§ Task description: Whenever the string "left" turns up in a line below, that line should be copied.

§ The records:
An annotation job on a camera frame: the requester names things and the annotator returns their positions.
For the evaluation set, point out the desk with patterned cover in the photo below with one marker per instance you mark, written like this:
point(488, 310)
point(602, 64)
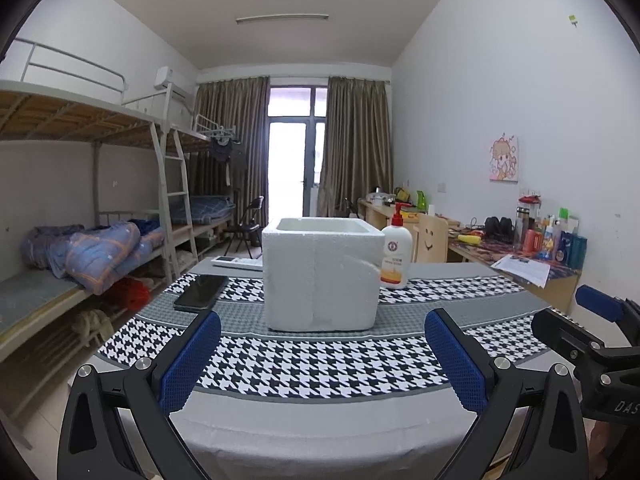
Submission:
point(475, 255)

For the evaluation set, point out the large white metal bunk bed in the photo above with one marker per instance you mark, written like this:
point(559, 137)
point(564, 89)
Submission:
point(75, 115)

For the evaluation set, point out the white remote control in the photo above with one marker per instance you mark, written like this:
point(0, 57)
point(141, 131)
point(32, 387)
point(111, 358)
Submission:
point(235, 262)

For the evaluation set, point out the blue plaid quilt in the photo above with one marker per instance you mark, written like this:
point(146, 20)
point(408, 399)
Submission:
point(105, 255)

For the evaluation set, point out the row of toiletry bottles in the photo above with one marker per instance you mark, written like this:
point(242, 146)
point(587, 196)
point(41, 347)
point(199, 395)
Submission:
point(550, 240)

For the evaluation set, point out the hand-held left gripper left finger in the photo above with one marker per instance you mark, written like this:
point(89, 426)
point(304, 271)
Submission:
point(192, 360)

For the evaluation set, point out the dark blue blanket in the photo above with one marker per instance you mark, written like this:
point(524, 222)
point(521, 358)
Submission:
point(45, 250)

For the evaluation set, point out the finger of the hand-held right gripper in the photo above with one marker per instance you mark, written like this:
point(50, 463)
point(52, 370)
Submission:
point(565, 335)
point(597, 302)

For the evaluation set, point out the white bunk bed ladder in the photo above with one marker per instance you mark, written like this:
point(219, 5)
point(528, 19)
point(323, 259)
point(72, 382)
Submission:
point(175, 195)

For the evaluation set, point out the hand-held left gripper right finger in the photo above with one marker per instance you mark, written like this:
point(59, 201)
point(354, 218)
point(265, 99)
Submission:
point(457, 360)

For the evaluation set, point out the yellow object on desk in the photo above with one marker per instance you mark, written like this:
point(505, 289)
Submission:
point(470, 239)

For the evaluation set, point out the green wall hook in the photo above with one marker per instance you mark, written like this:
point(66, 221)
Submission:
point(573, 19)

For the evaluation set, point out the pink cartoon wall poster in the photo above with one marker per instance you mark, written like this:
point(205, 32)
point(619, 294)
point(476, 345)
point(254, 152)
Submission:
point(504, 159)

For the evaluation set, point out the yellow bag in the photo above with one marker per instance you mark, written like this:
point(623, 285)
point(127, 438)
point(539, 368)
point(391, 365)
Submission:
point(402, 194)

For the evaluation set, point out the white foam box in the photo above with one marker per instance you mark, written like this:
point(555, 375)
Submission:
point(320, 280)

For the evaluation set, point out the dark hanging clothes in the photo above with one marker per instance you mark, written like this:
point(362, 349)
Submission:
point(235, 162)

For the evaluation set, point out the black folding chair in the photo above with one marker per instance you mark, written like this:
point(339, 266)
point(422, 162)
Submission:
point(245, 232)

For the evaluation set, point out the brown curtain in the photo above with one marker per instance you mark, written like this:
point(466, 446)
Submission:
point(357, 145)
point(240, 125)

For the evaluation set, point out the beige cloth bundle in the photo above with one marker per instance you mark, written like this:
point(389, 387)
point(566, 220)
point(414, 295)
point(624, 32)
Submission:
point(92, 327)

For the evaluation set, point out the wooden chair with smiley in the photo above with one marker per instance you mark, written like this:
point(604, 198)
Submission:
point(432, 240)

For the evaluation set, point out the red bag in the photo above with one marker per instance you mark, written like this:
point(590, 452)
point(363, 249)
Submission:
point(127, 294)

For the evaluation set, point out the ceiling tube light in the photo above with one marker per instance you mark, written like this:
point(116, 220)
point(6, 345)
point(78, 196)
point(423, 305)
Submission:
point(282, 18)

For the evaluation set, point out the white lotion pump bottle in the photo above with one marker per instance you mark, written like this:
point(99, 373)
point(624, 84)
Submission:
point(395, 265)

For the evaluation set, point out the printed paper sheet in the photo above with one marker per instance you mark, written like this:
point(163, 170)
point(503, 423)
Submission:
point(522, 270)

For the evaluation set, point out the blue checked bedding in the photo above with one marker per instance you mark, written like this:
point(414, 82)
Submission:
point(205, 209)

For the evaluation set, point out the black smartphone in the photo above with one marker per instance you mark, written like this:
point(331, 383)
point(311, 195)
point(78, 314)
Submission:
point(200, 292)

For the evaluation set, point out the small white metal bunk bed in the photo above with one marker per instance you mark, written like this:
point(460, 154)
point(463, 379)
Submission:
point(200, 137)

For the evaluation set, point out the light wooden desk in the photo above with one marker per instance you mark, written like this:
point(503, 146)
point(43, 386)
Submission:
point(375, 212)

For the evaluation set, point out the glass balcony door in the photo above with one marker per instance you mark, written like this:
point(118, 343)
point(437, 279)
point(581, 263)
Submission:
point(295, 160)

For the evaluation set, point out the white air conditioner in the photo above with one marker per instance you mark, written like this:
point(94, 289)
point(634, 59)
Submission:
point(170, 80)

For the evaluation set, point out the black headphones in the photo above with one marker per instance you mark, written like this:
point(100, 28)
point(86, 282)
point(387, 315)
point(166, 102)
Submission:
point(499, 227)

§ Response:
For the evaluation set, point out the hand-held left gripper left finger in the photo above with one marker per instance you mark, written like this:
For the evaluation set, point out the hand-held left gripper right finger in the photo above with one marker per instance you mark, written like this:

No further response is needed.